Between sensors and the shift to the cloud, job sites and offices are also better connected than ever before, Banerjee says.

“We can sort of see where we’re at and identify some of those schedule risks and also financial risks,” he says, adding that on jobs that have a lot of outstanding changes, up-to-date financial data is vital. The improved information flow helps boost quality control, letting the company catch issues early and avoid litigation down the road.

“You’re talking about millions and millions of dollars of lost revenue if something goes wrong afterwards… this technology is really a way to mitigate some of these risks,” Banerjee says


Building good data architecture and a strong data strategy are two of the key steps to combating risk and taking advantage of the opportunities timely information offers. And getting started does not necessarily have to be a daunting task.

“Ultimately, you know where you’re suffering,” Bowcott says, adding that contractors can use data to suss out the areas they need to improve. “Use it to identify where the biggest problems are and then apply other technologies to solve for those problems and operational practices and contractual changes.”

Likewise, Gower encourages contractors to start with the basics — such as job site sensors — and then work toward a longer-term, broader data strategy. It takes both leadership and engagement across all departments, however.

“If you’re not prepared to make an investment in technology knowing that you’ll benefit later through efficiencies, it won’t happen,” he says. “That’s a top-down leadership decision at the very highest level of the organization.”

With a commitment from management, individual departments — from estimating to operations and safety — need to get involved, Banerjee says.
Meanwhile, contractors can’t do it alone, meaning building partnerships with technology and data analytics experts will be integral to charting the path forward, particularly when it comes to emerging opportunities with artificial intelligence.


Even for the big players in the Canadian construction industry, it’s early days for AI applications. PCL, for instance, has only begun to test the waters, applying it in just a few scenarios, such as crawling through photographs with AI to identify safety infractions. Still, Gower anticipates the broader set of technologies to advance rapidly and that AI will be in regular use on job sites within the next couple of years.

“I think, frankly, it’s going to revolutionize the business, as it has many, many others, and it’s coming,” he says, adding that the company is also doing its due diligence to be ready to put it to use. “The more you’re ready for it to come, the more your data is organized well, the more that you use tech so that you can have more data to analyze, you’re in a better place to leverage it.”

The eventual aim will be to use AI to both minimize risk and boost productivity by identifying trends.

“It’s going to identify potential issues that otherwise we’d have to go searching for,” Banerjee says.
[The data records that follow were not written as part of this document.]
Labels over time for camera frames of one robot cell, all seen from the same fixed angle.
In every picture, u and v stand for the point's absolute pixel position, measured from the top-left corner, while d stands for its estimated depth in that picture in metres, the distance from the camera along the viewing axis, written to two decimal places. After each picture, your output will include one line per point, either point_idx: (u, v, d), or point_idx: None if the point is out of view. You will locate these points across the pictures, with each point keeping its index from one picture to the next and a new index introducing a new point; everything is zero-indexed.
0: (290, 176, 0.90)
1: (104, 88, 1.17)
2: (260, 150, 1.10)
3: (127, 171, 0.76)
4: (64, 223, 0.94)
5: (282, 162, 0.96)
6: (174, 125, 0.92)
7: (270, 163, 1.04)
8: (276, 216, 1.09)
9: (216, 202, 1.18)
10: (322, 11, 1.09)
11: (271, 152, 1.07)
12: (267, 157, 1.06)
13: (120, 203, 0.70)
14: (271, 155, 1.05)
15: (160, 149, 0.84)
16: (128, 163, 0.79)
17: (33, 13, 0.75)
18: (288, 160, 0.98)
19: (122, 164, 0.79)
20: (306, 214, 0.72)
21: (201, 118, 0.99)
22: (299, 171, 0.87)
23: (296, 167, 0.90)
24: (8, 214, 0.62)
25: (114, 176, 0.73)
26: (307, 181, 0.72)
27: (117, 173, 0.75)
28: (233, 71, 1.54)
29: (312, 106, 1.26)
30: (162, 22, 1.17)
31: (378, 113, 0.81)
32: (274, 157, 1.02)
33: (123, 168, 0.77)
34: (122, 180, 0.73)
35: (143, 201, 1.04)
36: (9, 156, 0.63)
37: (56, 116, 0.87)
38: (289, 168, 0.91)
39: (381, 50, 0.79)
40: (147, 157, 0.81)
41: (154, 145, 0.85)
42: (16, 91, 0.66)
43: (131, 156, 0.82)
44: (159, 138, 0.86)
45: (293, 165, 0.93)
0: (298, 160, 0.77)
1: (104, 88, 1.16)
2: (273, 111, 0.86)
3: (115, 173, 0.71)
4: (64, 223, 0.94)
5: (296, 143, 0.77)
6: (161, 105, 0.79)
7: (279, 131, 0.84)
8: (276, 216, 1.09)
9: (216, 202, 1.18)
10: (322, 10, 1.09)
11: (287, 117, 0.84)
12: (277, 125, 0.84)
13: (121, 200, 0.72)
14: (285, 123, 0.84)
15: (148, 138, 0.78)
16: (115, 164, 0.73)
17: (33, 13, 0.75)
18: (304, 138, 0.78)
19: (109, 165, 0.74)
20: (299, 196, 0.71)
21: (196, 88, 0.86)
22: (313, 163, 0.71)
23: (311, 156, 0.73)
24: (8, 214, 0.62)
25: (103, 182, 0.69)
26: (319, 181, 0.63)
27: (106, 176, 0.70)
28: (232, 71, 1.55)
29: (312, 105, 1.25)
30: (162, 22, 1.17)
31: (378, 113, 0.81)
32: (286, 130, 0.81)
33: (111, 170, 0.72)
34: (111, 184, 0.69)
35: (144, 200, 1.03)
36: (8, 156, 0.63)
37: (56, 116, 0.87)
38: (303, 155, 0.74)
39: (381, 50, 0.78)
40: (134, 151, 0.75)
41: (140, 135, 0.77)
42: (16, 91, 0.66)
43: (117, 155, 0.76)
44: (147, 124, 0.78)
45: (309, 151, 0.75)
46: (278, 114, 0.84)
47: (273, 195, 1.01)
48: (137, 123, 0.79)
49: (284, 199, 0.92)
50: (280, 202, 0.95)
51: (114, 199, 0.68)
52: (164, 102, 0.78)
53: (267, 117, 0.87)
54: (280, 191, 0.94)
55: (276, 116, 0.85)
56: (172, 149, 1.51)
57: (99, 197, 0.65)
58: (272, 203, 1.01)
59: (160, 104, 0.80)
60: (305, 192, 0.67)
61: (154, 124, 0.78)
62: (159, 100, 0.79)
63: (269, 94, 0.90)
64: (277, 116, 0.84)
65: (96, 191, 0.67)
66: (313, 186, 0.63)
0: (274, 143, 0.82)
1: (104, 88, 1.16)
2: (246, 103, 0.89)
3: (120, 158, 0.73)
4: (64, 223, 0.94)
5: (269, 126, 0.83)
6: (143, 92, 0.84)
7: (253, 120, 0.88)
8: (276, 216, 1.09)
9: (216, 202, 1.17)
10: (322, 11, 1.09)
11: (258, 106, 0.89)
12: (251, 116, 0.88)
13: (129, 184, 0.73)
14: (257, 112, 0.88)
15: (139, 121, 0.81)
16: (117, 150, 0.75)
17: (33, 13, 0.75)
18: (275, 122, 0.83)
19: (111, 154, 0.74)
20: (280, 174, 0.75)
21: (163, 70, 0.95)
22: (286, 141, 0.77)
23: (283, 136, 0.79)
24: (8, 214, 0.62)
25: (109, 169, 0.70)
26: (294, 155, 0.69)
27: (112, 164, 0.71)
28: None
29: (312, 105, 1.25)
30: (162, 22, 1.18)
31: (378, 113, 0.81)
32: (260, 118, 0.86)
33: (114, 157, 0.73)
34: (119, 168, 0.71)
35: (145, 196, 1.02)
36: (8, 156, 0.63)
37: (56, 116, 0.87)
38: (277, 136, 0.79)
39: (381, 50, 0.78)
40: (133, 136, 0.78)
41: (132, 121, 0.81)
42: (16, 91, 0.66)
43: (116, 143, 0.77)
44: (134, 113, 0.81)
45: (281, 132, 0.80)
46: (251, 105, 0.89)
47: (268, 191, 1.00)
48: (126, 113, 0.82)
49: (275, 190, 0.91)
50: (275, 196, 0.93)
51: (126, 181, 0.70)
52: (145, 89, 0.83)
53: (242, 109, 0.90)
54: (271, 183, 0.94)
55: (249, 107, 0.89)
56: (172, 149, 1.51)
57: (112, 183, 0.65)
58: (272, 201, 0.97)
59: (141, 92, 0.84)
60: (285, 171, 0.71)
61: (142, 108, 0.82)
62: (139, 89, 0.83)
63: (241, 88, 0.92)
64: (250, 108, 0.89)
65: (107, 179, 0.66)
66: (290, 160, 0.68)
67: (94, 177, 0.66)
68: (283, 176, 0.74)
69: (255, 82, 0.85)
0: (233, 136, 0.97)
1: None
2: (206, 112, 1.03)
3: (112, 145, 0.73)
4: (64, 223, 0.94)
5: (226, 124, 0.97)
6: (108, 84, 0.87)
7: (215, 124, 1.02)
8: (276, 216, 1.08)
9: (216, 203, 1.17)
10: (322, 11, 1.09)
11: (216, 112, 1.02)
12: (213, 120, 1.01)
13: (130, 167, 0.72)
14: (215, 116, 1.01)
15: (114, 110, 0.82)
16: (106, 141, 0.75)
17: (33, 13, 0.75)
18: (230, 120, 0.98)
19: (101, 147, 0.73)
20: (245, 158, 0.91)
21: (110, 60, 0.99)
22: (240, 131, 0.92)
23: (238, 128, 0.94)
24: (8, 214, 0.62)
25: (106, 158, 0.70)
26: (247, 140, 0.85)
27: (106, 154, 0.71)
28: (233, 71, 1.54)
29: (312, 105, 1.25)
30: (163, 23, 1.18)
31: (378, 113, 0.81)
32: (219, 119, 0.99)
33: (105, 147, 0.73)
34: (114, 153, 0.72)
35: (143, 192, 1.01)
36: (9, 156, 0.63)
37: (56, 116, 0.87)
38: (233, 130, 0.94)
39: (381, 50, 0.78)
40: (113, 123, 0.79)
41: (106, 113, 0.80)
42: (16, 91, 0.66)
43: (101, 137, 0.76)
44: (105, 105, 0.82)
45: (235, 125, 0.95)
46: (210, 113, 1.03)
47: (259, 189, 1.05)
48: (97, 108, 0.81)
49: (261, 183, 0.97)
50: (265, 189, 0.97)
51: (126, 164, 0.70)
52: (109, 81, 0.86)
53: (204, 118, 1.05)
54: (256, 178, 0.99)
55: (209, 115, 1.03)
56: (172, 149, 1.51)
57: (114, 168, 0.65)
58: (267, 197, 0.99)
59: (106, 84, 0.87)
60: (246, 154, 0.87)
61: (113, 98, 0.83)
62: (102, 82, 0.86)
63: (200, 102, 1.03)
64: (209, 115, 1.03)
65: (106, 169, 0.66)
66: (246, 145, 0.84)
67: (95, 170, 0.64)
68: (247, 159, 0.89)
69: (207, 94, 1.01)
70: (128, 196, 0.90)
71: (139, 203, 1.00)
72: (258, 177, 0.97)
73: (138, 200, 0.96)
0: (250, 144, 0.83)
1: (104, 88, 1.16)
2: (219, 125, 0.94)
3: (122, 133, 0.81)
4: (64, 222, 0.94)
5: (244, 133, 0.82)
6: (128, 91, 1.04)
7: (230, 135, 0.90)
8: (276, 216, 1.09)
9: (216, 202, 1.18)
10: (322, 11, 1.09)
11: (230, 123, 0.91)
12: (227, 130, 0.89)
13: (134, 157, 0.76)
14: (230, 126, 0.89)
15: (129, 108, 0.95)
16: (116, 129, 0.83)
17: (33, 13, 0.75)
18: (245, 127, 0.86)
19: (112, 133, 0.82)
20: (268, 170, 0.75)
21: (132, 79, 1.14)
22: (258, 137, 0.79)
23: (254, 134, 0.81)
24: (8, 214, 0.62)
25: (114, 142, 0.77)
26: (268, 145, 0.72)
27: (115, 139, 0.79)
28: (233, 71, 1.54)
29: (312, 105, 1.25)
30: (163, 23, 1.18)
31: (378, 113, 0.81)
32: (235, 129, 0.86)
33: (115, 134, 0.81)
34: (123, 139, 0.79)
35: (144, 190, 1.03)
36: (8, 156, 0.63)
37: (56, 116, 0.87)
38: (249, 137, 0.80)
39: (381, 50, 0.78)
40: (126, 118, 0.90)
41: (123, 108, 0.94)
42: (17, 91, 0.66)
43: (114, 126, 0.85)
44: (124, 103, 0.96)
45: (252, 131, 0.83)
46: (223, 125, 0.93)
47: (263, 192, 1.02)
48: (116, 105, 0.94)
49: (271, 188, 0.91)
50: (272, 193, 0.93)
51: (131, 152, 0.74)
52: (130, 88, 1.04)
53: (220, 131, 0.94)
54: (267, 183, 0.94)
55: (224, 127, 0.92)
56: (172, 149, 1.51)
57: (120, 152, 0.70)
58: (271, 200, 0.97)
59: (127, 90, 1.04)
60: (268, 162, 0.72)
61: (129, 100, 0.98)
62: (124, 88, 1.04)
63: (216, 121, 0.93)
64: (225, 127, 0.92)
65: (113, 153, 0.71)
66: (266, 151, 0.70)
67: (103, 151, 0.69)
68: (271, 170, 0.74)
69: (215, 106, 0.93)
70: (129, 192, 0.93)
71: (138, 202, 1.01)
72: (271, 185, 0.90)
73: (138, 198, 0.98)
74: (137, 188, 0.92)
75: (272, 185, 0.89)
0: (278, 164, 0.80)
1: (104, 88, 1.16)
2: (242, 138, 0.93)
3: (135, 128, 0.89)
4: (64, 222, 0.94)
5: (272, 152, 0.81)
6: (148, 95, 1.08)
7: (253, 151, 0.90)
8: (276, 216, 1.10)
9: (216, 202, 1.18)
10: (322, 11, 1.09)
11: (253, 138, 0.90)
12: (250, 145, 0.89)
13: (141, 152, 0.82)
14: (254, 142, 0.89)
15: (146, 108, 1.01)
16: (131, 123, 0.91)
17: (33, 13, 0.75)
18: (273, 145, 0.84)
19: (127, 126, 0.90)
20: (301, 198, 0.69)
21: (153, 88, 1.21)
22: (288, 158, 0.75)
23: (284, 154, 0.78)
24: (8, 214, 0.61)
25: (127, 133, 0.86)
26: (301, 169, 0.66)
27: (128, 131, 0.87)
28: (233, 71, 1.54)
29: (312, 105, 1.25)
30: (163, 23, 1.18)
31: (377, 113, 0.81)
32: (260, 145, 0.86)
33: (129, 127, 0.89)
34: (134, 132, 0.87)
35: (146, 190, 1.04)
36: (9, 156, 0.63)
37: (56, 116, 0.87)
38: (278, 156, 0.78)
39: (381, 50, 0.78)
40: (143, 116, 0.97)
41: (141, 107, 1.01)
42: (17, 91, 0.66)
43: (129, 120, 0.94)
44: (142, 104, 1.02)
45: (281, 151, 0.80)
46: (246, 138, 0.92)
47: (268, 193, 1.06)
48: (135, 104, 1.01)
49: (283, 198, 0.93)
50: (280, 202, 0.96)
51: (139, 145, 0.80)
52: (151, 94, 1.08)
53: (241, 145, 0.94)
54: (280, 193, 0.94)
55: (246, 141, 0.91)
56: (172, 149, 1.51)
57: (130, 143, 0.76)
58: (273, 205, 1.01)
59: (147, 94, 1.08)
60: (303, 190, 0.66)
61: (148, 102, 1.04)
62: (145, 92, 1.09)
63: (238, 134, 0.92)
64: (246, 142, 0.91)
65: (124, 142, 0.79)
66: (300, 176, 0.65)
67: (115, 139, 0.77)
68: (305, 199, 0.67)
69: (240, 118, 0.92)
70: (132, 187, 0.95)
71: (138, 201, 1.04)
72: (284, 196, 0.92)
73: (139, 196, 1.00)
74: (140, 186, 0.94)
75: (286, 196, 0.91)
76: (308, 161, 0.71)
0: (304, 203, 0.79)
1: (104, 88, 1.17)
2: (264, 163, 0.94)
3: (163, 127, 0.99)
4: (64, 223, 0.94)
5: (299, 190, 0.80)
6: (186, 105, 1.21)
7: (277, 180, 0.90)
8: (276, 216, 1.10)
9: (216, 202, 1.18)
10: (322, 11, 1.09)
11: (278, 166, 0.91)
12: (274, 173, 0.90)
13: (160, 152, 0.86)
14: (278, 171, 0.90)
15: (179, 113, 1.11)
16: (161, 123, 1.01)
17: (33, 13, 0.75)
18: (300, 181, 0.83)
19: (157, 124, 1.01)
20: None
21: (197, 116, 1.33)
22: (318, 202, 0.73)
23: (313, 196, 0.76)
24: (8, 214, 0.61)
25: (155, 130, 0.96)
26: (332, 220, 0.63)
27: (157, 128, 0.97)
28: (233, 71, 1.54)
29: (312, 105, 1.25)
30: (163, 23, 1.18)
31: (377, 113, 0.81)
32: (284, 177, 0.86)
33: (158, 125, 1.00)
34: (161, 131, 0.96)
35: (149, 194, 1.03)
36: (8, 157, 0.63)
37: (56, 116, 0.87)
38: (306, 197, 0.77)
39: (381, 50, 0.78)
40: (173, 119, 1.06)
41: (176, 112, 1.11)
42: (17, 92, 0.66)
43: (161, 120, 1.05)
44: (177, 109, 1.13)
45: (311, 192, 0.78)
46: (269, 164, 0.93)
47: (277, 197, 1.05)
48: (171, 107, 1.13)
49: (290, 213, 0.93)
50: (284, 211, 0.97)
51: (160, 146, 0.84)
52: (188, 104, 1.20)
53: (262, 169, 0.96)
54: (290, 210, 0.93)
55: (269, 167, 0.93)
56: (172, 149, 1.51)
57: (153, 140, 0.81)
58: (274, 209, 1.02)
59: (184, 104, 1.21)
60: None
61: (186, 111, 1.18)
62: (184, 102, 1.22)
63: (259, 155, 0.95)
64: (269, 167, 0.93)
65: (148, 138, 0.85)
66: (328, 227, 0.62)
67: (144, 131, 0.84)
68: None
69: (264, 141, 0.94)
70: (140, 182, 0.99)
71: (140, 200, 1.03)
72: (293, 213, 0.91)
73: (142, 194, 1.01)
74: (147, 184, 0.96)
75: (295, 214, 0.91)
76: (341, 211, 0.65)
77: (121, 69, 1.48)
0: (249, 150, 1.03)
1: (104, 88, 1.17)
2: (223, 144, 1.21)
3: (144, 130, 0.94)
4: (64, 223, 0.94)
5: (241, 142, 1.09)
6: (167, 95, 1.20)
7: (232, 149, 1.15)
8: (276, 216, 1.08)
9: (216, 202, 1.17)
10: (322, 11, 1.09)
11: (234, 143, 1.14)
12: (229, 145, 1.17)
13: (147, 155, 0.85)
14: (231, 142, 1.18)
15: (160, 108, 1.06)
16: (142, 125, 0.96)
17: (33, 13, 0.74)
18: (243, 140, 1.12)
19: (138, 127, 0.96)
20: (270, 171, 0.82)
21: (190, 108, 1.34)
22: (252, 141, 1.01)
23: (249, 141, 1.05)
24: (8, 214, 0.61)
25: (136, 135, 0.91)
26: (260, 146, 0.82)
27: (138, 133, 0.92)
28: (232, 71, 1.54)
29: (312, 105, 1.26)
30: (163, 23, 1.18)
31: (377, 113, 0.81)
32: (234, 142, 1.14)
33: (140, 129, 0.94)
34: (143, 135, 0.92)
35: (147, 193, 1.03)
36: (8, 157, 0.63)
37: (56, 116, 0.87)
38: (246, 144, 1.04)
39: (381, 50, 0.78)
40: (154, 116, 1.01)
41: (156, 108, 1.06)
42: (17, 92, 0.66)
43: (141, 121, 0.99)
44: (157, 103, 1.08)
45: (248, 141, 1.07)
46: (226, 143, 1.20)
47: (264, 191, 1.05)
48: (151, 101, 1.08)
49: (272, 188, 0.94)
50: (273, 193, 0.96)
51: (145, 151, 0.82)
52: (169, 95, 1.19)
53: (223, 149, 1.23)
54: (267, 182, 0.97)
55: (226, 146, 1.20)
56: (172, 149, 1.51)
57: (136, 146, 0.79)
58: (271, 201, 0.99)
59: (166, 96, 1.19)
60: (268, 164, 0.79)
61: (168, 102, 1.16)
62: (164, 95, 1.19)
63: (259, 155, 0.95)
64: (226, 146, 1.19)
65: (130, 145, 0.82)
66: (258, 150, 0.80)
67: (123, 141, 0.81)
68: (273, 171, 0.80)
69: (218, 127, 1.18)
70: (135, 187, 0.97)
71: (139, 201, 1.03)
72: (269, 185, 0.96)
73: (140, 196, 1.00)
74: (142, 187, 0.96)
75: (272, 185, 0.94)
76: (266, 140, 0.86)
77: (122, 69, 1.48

Picking out these outliers could be as simple as an algorithm identifying what time of day work injuries are highest, allowing safety teams to take corrective action. More advanced applications abound, from AI-powered scheduling to predictive risk management.

“It’s already coming together,” Bowcott says, pointing to data alliances within construction that are amalgamating data from both the construction and insurance industries.

“Imagine you get all these data points before [an incident] happened?” he says. “What the machine learning does is it looks for, ‘Hey, is there something in this data that could have predicted that thing happening? That’s where it’s getting.”

As construction companies refine their data collection protocols and build out their data history, AI’s ability to sift through the information will improve, offering significant payback to contractors that have dedicated the resources to building out their data strategies early.

“The speed at which we can get that information to the eyes and ears… of the person doing the work and making the decisions, is going to be one of the tricks,” Bowcott says.